• [What you will do] Print the lines that run from the line with "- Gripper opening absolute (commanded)" to the line with "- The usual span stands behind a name", keeping both end lines, exactly as they appear in the entries below, and nothing else.

━━ The input ━━

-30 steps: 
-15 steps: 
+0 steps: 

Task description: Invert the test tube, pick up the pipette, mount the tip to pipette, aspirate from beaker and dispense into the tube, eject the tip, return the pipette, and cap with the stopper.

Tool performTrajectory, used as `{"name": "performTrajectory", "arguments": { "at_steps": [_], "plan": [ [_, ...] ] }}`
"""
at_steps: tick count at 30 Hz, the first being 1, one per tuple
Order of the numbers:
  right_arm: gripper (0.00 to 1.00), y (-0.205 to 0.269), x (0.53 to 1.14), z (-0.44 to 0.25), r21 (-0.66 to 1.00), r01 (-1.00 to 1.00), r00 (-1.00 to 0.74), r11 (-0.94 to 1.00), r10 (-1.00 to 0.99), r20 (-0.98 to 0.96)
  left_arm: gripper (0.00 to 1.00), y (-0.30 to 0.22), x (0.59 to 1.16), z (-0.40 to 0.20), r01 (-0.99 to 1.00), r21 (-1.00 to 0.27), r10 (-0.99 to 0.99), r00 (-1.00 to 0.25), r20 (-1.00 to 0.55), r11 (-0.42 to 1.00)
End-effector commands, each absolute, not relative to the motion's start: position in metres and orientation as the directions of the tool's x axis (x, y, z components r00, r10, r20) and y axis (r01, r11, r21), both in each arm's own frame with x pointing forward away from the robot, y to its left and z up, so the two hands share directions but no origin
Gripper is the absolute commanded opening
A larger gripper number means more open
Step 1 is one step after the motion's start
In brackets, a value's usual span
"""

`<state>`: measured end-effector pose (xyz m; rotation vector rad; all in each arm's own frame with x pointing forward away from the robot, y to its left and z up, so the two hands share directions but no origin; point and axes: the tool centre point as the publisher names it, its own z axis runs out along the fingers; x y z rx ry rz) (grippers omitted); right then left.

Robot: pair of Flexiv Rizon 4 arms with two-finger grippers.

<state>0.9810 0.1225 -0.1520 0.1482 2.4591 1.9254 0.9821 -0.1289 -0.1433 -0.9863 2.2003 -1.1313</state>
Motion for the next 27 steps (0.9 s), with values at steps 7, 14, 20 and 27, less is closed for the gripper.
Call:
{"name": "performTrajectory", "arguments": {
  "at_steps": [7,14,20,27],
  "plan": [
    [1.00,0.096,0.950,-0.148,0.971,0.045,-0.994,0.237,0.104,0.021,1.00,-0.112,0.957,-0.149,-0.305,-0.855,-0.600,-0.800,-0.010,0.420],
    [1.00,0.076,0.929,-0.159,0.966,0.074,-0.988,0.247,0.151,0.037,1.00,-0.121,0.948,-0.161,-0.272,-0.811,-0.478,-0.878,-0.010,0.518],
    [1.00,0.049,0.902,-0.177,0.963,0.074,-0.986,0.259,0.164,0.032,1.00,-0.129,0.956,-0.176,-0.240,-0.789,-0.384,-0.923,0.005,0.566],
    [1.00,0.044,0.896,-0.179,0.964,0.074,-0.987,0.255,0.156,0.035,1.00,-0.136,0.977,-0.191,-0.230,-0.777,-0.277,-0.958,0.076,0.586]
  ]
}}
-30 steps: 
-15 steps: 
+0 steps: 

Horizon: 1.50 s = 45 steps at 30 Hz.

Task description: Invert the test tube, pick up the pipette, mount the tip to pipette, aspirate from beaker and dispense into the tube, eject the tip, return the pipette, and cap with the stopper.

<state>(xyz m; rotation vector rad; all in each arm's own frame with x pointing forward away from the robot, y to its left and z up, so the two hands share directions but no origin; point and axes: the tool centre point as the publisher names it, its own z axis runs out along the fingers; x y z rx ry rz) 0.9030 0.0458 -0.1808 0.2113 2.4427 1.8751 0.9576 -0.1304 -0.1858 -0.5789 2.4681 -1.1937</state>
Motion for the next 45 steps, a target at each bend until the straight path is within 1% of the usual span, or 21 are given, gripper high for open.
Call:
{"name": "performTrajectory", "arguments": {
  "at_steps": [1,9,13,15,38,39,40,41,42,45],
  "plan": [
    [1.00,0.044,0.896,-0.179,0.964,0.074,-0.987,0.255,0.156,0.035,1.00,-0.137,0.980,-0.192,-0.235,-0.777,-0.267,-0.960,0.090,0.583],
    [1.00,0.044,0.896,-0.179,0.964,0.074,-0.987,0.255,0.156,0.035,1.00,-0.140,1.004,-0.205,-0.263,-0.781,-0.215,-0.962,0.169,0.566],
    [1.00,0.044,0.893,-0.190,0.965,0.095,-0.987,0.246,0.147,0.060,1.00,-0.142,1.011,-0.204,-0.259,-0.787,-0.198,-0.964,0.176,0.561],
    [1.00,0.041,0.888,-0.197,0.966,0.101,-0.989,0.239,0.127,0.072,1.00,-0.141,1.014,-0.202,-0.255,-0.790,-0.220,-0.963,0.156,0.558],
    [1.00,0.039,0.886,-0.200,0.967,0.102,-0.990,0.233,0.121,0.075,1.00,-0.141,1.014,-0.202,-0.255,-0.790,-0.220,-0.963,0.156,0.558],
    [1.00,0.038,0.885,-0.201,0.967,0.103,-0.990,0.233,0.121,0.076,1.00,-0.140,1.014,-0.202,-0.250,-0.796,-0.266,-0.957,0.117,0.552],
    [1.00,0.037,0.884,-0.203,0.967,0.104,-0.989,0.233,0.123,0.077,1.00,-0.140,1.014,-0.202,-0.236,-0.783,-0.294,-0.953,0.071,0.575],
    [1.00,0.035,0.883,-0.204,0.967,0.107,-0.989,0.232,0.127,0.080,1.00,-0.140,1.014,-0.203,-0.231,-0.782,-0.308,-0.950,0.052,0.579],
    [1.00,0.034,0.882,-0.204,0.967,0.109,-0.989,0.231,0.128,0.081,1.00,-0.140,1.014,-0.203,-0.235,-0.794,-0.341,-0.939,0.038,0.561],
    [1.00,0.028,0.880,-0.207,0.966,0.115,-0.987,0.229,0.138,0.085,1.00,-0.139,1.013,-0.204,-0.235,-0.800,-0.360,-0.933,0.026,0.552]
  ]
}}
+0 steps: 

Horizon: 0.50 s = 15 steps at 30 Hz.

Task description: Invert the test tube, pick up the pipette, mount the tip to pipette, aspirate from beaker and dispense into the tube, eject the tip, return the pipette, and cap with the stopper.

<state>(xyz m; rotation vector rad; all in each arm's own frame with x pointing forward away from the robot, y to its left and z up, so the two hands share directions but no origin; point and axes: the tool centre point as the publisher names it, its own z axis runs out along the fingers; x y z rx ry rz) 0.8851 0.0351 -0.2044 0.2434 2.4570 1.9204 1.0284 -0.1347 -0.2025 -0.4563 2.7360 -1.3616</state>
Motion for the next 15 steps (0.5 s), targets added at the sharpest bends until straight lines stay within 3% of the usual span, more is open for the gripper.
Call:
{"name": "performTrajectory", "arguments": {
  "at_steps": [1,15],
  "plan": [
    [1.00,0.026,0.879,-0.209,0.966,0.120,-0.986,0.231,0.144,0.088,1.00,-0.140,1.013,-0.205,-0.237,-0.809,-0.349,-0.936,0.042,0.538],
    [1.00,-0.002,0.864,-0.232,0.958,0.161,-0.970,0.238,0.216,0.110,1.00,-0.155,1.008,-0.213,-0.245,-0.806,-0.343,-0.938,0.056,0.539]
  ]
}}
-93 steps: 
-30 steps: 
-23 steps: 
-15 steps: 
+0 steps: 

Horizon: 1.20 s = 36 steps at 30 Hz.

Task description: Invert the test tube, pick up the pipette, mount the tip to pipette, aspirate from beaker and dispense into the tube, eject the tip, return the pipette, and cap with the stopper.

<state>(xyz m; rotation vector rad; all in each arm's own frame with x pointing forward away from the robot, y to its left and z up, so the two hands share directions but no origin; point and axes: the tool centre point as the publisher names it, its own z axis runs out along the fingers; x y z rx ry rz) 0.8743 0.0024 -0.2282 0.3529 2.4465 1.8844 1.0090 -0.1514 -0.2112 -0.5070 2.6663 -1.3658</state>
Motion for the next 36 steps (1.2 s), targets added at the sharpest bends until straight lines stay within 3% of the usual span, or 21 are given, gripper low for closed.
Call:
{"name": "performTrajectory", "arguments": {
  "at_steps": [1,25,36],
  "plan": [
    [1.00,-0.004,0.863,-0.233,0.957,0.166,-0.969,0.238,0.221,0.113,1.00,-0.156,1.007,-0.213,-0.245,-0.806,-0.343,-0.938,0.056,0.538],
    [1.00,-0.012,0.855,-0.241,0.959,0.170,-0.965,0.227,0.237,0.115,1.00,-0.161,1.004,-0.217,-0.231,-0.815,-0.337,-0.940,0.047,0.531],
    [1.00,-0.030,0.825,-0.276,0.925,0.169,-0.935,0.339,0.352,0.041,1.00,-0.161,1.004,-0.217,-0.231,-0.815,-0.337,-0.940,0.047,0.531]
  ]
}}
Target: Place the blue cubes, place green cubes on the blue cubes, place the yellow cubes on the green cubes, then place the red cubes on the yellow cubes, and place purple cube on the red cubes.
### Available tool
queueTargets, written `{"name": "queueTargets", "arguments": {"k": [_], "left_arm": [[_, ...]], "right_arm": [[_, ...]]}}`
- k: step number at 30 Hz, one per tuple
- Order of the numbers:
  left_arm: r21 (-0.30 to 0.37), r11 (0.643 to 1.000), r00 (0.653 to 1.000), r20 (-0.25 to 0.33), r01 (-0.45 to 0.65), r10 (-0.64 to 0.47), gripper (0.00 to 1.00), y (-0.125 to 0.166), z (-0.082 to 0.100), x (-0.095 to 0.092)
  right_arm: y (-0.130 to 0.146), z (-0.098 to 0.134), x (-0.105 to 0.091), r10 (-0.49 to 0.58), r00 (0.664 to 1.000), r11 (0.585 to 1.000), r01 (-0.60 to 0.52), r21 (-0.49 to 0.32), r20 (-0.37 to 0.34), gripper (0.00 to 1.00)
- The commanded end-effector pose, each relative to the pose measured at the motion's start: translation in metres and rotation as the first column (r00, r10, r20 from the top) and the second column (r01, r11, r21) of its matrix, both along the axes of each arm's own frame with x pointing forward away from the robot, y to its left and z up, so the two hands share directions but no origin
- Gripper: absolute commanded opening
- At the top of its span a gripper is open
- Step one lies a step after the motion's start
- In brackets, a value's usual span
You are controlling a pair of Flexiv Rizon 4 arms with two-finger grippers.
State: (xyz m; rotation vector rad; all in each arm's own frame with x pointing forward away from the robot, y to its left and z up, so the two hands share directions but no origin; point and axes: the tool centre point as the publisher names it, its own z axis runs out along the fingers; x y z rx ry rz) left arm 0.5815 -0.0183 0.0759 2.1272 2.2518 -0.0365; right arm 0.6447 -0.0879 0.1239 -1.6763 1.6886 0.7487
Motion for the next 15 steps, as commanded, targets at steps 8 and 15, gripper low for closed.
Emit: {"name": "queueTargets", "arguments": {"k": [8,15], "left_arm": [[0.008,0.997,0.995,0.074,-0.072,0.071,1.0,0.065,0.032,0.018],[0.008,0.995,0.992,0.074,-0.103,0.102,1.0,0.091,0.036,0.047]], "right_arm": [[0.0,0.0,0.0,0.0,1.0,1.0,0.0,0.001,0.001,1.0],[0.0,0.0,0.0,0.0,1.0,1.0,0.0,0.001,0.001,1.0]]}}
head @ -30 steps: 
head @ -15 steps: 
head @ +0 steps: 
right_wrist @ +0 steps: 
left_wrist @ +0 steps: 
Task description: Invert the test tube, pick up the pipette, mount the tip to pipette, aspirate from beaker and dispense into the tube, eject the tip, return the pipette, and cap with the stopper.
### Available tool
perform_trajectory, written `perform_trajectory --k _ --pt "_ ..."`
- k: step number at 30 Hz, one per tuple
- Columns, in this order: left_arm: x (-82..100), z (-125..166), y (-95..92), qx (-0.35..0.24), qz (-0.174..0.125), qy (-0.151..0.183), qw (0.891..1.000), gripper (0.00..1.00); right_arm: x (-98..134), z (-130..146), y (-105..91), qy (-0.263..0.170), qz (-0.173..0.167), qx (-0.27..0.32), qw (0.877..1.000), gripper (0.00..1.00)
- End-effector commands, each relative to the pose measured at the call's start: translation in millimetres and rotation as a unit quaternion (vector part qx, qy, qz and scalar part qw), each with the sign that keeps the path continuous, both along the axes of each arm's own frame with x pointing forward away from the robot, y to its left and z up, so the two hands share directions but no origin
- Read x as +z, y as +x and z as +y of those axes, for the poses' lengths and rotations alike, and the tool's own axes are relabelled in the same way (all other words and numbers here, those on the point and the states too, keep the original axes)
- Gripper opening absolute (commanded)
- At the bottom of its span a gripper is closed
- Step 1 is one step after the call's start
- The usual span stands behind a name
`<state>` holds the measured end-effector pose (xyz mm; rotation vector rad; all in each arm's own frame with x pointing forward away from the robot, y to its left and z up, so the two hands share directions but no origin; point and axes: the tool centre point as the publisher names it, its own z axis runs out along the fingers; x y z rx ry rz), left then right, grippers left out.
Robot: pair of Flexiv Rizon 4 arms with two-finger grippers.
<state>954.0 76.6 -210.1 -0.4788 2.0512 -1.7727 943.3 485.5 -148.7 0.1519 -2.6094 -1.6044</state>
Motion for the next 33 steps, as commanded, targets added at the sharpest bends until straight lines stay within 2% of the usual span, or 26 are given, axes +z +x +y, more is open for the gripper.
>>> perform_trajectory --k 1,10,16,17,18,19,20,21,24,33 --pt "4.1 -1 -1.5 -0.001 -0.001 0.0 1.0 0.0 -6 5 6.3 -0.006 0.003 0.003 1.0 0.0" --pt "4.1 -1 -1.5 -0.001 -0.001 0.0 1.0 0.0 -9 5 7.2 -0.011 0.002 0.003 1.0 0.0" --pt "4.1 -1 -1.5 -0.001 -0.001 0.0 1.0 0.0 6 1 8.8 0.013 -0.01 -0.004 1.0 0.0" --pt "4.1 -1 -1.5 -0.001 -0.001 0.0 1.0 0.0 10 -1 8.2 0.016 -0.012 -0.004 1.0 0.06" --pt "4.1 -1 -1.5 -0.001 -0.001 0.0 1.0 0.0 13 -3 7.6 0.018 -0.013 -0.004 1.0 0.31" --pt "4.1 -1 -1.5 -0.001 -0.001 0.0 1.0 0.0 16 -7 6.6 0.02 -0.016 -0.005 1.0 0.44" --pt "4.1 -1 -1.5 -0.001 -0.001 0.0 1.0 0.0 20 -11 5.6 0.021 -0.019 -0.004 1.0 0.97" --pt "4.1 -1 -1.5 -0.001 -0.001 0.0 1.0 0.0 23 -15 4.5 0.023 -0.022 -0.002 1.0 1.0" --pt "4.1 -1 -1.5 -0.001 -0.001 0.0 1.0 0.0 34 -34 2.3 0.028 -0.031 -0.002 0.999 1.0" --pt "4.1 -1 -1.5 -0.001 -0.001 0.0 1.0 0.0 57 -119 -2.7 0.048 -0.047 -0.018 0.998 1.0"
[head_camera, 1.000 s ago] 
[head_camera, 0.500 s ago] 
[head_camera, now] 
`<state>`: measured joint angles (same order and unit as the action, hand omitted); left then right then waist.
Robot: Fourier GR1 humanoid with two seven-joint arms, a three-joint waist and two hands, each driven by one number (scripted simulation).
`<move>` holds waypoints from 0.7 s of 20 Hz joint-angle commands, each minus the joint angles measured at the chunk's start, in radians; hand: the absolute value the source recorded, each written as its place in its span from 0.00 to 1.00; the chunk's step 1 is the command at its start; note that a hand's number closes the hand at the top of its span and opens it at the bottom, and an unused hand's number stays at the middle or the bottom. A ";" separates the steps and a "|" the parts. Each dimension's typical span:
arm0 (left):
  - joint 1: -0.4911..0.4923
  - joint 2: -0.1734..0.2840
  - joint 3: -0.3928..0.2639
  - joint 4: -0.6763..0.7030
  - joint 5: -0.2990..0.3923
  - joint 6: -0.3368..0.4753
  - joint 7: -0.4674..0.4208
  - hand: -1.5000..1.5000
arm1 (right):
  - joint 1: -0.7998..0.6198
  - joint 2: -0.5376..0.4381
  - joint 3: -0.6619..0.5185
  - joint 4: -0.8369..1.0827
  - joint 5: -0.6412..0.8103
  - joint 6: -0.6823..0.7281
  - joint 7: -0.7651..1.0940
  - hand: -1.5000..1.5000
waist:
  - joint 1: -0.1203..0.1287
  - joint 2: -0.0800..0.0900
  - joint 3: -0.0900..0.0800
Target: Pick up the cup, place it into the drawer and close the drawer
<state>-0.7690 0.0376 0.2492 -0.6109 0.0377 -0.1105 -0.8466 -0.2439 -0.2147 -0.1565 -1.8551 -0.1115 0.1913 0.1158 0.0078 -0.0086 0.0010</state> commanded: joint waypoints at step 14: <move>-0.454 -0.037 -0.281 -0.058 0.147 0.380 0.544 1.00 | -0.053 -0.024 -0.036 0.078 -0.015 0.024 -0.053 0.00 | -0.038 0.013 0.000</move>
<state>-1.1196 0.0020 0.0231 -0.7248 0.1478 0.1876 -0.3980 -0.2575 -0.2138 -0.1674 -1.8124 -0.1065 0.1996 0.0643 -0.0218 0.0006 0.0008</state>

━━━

• [Answer box]
- Gripper opening absolute (commanded)
- At the bottom of its span a gripper is closed
- Step 1 is one step after the call's start
- The usual span stands behind a name

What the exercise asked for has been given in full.